Breaux Bros. Constr. Co. v. Associated Contractors, Inc. - 226 La. 720, 77 So. 2d 17 (1954)

Rule:

Where the negotiations contemplate and provide that there shall be a contract in writing, neither party is bound until the writing is perfected and signed.

Facts:

The contractor had discussions with the subcontractor concerning the possibility that the subcontractor would subcontract for certain work if the contractor were to win a contract to construct a drainage canal. The first of two meetings between representatives of the parties did not result in any agreement on price. Although price was discussed at the second meeting, and the subcontractor's representative thought that his company had reached a binding oral agreement with the contractor, the contractor's representatives did not believe that agreement on price had been reached.
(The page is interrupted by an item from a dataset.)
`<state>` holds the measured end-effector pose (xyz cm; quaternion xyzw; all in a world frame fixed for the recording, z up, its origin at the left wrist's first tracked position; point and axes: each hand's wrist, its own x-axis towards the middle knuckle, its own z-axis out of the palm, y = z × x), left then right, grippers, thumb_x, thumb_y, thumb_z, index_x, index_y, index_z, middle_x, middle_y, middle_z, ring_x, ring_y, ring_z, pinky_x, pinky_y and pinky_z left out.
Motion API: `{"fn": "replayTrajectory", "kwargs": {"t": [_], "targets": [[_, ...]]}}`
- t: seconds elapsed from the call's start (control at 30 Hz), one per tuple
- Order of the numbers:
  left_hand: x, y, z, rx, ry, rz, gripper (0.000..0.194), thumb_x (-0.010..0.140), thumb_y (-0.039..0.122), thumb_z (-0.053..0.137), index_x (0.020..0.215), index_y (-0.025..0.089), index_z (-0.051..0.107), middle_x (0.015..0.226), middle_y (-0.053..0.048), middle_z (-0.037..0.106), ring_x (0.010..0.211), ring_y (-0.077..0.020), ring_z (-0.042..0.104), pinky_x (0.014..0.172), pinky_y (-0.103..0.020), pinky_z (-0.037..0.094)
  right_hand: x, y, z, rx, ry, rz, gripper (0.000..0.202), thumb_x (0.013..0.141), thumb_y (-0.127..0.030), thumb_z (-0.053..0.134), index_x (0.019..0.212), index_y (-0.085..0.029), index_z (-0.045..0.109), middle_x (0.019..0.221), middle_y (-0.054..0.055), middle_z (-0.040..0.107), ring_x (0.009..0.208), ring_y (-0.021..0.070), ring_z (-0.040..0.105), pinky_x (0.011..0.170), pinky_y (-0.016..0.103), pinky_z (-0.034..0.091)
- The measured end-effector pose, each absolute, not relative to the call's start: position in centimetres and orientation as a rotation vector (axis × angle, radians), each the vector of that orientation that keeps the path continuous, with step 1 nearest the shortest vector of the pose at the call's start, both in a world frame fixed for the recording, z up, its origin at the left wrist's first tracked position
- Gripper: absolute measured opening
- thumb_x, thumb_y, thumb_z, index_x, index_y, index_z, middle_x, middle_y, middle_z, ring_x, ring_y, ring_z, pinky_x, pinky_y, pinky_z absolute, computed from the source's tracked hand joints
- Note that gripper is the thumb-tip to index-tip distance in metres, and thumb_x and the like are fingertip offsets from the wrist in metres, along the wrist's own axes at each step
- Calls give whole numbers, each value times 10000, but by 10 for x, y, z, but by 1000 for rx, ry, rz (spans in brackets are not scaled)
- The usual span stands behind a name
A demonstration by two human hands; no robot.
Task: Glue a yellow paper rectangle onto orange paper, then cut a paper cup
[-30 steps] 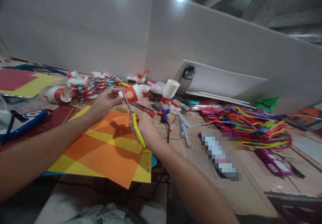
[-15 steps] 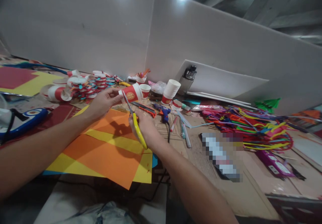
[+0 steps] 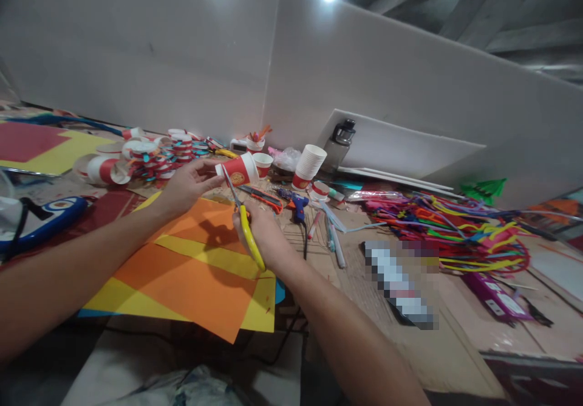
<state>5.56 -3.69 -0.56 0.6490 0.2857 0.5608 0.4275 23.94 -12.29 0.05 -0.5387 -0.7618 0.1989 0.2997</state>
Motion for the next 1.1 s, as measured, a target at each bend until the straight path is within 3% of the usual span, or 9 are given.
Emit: {"fn": "replayTrajectory", "kwargs": {"t": [0.27,0.47,1.1], "targets": [[57,-41,-3,1565,711,1386,425,693,400,781,1015,169,626,1038,-81,672,963,-211,637,880,-364,500,242,-120,-8,-1363,-1996,416,89,791,-241,466,720,-200,500,690,-4,551,649,130,484,593,239,333],[59,-36,-7,1307,685,1296,445,696,448,766,987,142,629,966,-70,680,833,-169,662,847,-373,525,242,-117,-10,-1387,-1987,444,87,796,-253,478,728,-204,502,691,-6,565,631,128,493,579,235,331],[55,-39,-3,1572,738,1392,426,692,387,778,1026,160,642,1042,-89,675,959,-218,631,869,-359,494,240,-122,-4,-1415,-1989,490,94,806,-258,453,733,-205,482,676,-18,539,615,118,473,556,232,313]]}}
The subcontractor appealed from a judgment of the trial court which rejected its demands in a suit against the contractor for damages for breach of an oral contract to remove dirt from some drainage canals.

Issue:

Was there a valid contract entered into by the contractor and the subcontractor?

Answer:

No.

Conclusion:

The court held that the subcontractor failed to prove with reasonable certainty that there was agreement on price. In any event the subcontractor's representative admitted that it was always understood that any agreement would be incorporated in a written contract to be signed by all parties and secured by a performance bond. Since it was agreed that the contract would be reduced to writing, and no writing was ever completed and signed, no contract came into existence between the parties. The court affirmed the trial court judgment rejecting the subcontractor's suit for breach of contract.